**Goal of the exercise**
Copy out and return the lines from the one holding "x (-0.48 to" to the end of the listing below, both included, omitting the pictures.

**Data**
※

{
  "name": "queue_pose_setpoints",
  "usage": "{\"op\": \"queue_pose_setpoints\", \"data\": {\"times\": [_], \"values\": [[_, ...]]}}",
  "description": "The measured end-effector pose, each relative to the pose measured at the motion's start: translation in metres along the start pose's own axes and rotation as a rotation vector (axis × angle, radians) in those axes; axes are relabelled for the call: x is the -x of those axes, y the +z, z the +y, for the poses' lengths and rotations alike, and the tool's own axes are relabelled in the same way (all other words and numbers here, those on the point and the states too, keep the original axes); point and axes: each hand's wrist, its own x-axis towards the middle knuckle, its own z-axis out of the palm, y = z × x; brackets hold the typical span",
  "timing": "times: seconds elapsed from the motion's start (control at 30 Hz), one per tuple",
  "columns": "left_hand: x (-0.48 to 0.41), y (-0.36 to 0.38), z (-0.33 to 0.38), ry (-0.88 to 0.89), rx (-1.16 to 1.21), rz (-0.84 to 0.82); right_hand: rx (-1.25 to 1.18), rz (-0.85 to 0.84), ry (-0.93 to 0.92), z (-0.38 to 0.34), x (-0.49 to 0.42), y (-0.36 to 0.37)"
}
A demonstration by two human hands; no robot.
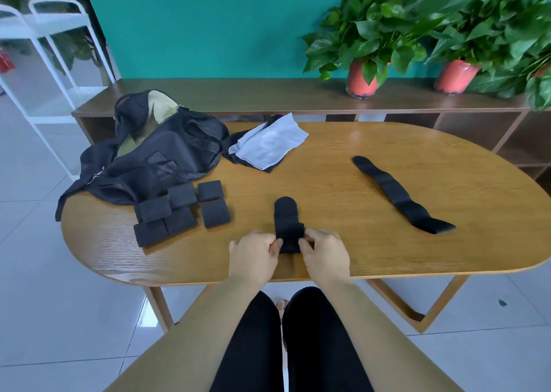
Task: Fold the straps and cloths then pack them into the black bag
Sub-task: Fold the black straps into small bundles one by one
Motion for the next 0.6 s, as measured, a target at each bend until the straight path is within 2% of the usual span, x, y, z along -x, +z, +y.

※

**Exercise output**
  "columns": "left_hand: x (-0.48 to 0.41), y (-0.36 to 0.38), z (-0.33 to 0.38), ry (-0.88 to 0.89), rx (-1.16 to 1.21), rz (-0.84 to 0.82); right_hand: rx (-1.25 to 1.18), rz (-0.85 to 0.84), ry (-0.93 to 0.92), z (-0.38 to 0.34), x (-0.49 to 0.42), y (-0.36 to 0.37)"
}
A demonstration by two human hands; no robot.
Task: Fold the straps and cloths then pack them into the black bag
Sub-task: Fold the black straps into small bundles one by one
Motion for the next 0.6 s, as measured, a target at each bend until the straight path is within 2% of the usual span, x, y, z along -x, +z, +y.

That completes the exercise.